* [Your assignment]:
Without the pictures, retype each line below exactly as it stands.

■ ■ ■ ■

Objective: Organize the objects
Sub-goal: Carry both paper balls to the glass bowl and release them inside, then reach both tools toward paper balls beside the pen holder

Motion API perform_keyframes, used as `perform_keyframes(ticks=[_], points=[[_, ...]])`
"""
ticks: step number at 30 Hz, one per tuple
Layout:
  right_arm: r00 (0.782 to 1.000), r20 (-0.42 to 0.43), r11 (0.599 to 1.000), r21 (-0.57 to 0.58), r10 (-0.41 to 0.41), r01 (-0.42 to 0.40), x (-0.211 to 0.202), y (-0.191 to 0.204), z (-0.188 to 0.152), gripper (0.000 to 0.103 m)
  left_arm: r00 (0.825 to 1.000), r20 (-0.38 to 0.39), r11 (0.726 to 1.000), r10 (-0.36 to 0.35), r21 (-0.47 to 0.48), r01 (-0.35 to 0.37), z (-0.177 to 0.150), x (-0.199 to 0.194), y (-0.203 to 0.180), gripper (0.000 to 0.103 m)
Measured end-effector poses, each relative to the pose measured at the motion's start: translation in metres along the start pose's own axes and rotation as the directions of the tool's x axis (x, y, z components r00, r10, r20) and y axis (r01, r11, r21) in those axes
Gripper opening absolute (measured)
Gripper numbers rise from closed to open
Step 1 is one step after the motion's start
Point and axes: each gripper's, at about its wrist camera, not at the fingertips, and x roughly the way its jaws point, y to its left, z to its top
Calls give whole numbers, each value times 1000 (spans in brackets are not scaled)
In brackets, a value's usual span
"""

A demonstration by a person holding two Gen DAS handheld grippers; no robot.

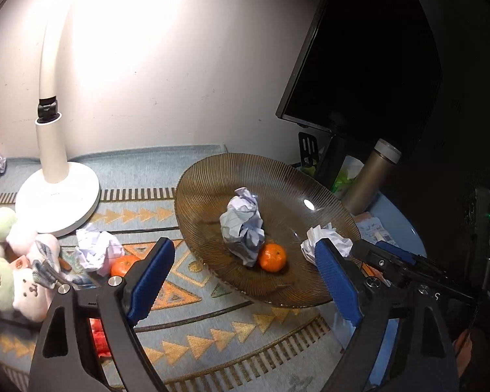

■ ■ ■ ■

* [Response]:
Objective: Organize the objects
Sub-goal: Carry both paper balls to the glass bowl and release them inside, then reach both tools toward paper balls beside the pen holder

Motion API perform_keyframes, used as `perform_keyframes(ticks=[_], points=[[_, ...]])`
"""
ticks: step number at 30 Hz, one per tuple
Layout:
  right_arm: r00 (0.782 to 1.000), r20 (-0.42 to 0.43), r11 (0.599 to 1.000), r21 (-0.57 to 0.58), r10 (-0.41 to 0.41), r01 (-0.42 to 0.40), x (-0.211 to 0.202), y (-0.191 to 0.204), z (-0.188 to 0.152), gripper (0.000 to 0.103 m)
  left_arm: r00 (0.825 to 1.000), r20 (-0.38 to 0.39), r11 (0.726 to 1.000), r10 (-0.36 to 0.35), r21 (-0.47 to 0.48), r01 (-0.35 to 0.37), z (-0.177 to 0.150), x (-0.199 to 0.194), y (-0.203 to 0.180), gripper (0.000 to 0.103 m)
Measured end-effector poses, each relative to the pose measured at the motion's start: translation in metres along the start pose's own axes and rotation as the directions of the tool's x axis (x, y, z components r00, r10, r20) and y axis (r01, r11, r21) in those axes
Gripper opening absolute (measured)
Gripper numbers rise from closed to open
Step 1 is one step after the motion's start
Point and axes: each gripper's, at about its wrist camera, not at the fingertips, and x roughly the way its jaws point, y to its left, z to its top
Calls give whole numbers, each value times 1000 (spans in brackets are not scaled)
In brackets, a value's usual span
"""

A demonstration by a person holding two Gen DAS handheld grippers; no robot.

The exercise has no further content.